Helena AmorimMarço 2, 20203min0

Rugby Feminino: Inglaterra imparável e França a seguir de perto

Helena AmorimMarço 2, 20203min0
Jogo adiado devido aos problemas com o corona vírus e duas equipas com zero pontos, são o resumo desta terceira jornada do Womans Six Nations rugby com a Inglaterra cada vez mais líder!

Ainda no rescaldo da segunda jornada, com as jogadoras a aquecerem as mãos e os pescoços com garrafas com água quente e as jogadoras de Gales a tomarem banho de água fria, chega a terceira jornada, desde já com um jogo a não se realizar.

A pesada derrota Escocesa frente à Inglaterra (na segunda jornada) por 0-53 pôs claramente a nu a diferença entre uma equipa profissional e uma amadora; faltam as rotinas tácticas.

Nesta terceira jornada o jogo entre Itália e Escócia foi adiado devido aos casos massivos de infectados pelo corona vírus em solo Italiano. Gales recebeu a selecção francesa, que impressionou com uma vitória por 0-50. Pauline Bourdon foi a “woman of the match”, com uma exibição a roçar a perfeição.

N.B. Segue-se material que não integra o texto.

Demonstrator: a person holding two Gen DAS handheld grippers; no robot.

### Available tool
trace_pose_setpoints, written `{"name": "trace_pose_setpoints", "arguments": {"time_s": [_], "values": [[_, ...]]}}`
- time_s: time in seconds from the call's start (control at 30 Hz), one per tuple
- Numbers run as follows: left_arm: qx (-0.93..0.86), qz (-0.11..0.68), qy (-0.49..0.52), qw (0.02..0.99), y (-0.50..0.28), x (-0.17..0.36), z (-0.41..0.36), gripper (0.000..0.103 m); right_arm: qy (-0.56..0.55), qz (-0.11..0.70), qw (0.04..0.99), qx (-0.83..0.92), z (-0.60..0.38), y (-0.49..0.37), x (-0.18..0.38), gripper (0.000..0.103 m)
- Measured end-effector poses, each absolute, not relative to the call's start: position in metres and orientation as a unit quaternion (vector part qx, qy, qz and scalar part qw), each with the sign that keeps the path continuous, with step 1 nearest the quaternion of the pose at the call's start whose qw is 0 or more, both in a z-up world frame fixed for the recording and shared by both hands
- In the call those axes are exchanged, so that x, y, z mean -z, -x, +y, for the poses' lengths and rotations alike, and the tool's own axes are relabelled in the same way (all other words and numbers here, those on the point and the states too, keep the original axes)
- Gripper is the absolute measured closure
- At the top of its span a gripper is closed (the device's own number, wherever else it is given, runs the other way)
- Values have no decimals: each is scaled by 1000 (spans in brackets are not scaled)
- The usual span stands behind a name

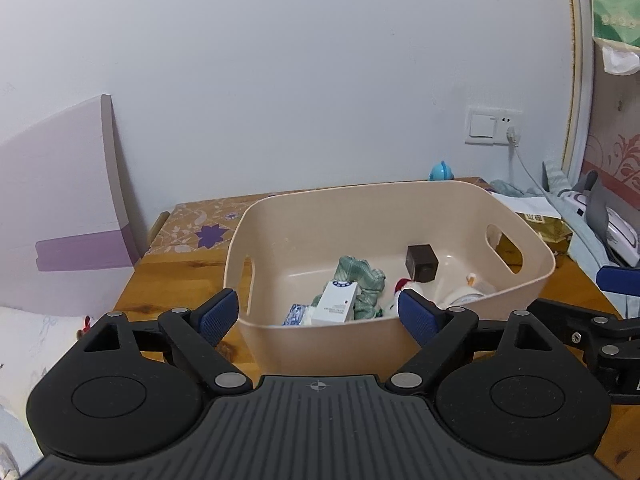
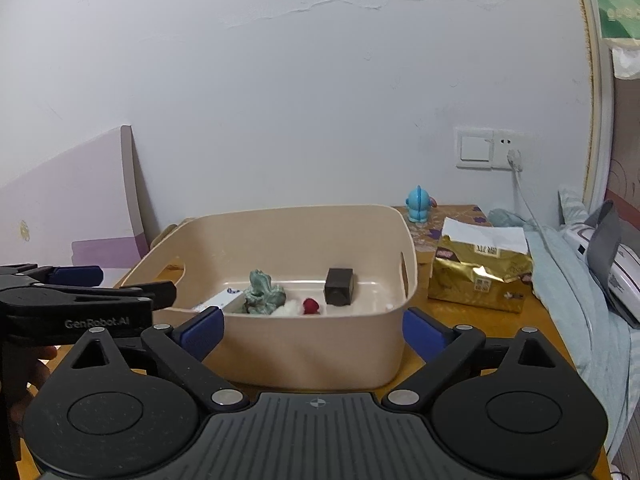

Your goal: Organize objects

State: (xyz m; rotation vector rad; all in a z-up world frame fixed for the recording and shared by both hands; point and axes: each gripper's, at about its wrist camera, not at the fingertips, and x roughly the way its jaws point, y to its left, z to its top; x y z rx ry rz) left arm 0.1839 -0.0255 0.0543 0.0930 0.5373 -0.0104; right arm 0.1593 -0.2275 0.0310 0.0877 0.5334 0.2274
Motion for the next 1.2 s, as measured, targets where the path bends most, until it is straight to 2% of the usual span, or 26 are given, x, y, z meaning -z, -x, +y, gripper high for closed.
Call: {"name": "trace_pose_setpoints", "arguments": {"time_s": [0.5, 1.2], "values": [[6, 261, -32, 965, -137, -53, -22, 14, -12, 259, 961, -96, -232, -112, -32, 5], [16, 254, -25, 967, -83, -52, -22, 14, -24, 287, 952, -101, -246, -72, -16, 4]]}}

Com bis de Banet e Sansus e num total de oito ensaios, Tremoulière foi a responsável por cinco conversões bem sucedidas. Neste jogo, a técnica individual das jogadoras Francesas foi superior e a capacidade de lutar foi essencial perante uma Gales completamente rendida, embora com alguma posse e território.

No outro jogo realizado, Inglaterra recebeu a Irlanda no Castle Park e obteve uma confortável vitória por 27-0. Com quatro ensaios na primeira parte e um na segunda, as jogadoras do emblema da Rosa mantêm-se assim imbatíveis nesta competição de 2020.

A selecção Irlandesa foi extremamente combativa, principalmente na segunda parte. A jogadora em destaque na Inglaterra foi a segundo centro Zoe Aldcroft. Vicky Fleetwood e Sarah Hunter foram responsáveis cada uma, por 20 placagens! A terceira linha Ciara Griffin destacou-se pela Irlanda. A selecção que defende o título conseguiu o bonito feito de ter apenas concedido 137 pontos nos seus últimos 17 embates no Seis Nações o que dá uma média de 8.1 pontos por jogo.

Na quarta jornada, a sete e oito de março, haverá um Inglaterra-Gales, um Escócia-França e um Irlanda-Itália.

Uma referência um pouco à margem embora nem tanto assim ao torneio mas a questão do tamanho da bola continua a colocar-se  e ate que ponto manter o nr 5 do masculino é uma boa opção ou antes procurar uma nr 4 ou mesmo uma bola desenhada de raiz para o rugby feminino, aliás como acontece em muitas outras modalidades?

Os argumentos passam pelo facto de ser um jogo com uma dinâmica diferente e mesmo as questões físicas são relevantes. O jogo feminino é de menor impacto nomeadamente nas jogadas menos correctas, há um comportamento mais cordial (não dócil!), há uma menor distribuição da bola na vasculatura e mais concentração no break down, há lineouts mais longos com muita bola na parte mais terminal do lineout, há menos velocidade de ponta e o jogo entre pilares tem uma particular relevância. A grande questão é precisamente o que é que as jogadoras com mais capacidade técnica conseguiriam ganhar com um redesenho da bola ou uma redimensão da mesma?